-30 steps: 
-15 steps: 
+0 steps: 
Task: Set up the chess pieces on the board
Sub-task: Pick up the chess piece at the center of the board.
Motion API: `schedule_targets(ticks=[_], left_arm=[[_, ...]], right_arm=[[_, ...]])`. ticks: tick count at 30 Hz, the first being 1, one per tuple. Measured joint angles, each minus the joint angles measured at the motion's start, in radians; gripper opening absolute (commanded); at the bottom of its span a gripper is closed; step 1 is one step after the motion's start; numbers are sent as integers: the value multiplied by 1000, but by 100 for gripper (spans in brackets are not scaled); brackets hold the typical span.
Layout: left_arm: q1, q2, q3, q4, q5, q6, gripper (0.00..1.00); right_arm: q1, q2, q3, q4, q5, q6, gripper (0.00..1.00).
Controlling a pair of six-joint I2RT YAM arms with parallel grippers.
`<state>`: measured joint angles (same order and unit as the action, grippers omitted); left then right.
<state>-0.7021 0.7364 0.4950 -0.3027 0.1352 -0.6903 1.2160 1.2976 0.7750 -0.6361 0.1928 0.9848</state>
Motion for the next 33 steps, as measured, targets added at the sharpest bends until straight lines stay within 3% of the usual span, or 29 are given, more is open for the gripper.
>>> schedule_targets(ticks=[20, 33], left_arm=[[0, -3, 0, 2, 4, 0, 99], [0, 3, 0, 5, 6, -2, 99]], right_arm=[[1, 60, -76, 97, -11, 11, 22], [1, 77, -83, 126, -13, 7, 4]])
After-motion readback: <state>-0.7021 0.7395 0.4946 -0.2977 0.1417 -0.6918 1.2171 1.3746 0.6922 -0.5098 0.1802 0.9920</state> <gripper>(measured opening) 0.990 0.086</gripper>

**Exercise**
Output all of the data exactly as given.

**Exercise answer**
-30 steps: 
-15 steps: 
+0 steps: 
Task: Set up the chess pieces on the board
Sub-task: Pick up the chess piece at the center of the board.
Motion API: `schedule_targets(ticks=[_], left_arm=[[_, ...]], right_arm=[[_, ...]])`. ticks: tick count at 30 Hz, the first being 1, one per tuple. Measured joint angles, each minus the joint angles measured at the motion's start, in radians; gripper opening absolute (commanded); at the bottom of its span a gripper is closed; step 1 is one step after the motion's start; numbers are sent as integers: the value multiplied by 1000, but by 100 for gripper (spans in brackets are not scaled); brackets hold the typical span.
Layout: left_arm: q1, q2, q3, q4, q5, q6, gripper (0.00..1.00); right_arm: q1, q2, q3, q4, q5, q6, gripper (0.00..1.00).
Controlling a pair of six-joint I2RT YAM arms with parallel grippers.
`<state>`: measured joint angles (same order and unit as the action, grippers omitted); left then right.
<state>-0.7021 0.7364 0.4950 -0.3027 0.1352 -0.6903 1.2160 1.2976 0.7750 -0.6361 0.1928 0.9848</state>
Motion for the next 33 steps, as measured, targets added at the sharpest bends until straight lines stay within 3% of the usual span, or 29 are given, more is open for the gripper.
>>> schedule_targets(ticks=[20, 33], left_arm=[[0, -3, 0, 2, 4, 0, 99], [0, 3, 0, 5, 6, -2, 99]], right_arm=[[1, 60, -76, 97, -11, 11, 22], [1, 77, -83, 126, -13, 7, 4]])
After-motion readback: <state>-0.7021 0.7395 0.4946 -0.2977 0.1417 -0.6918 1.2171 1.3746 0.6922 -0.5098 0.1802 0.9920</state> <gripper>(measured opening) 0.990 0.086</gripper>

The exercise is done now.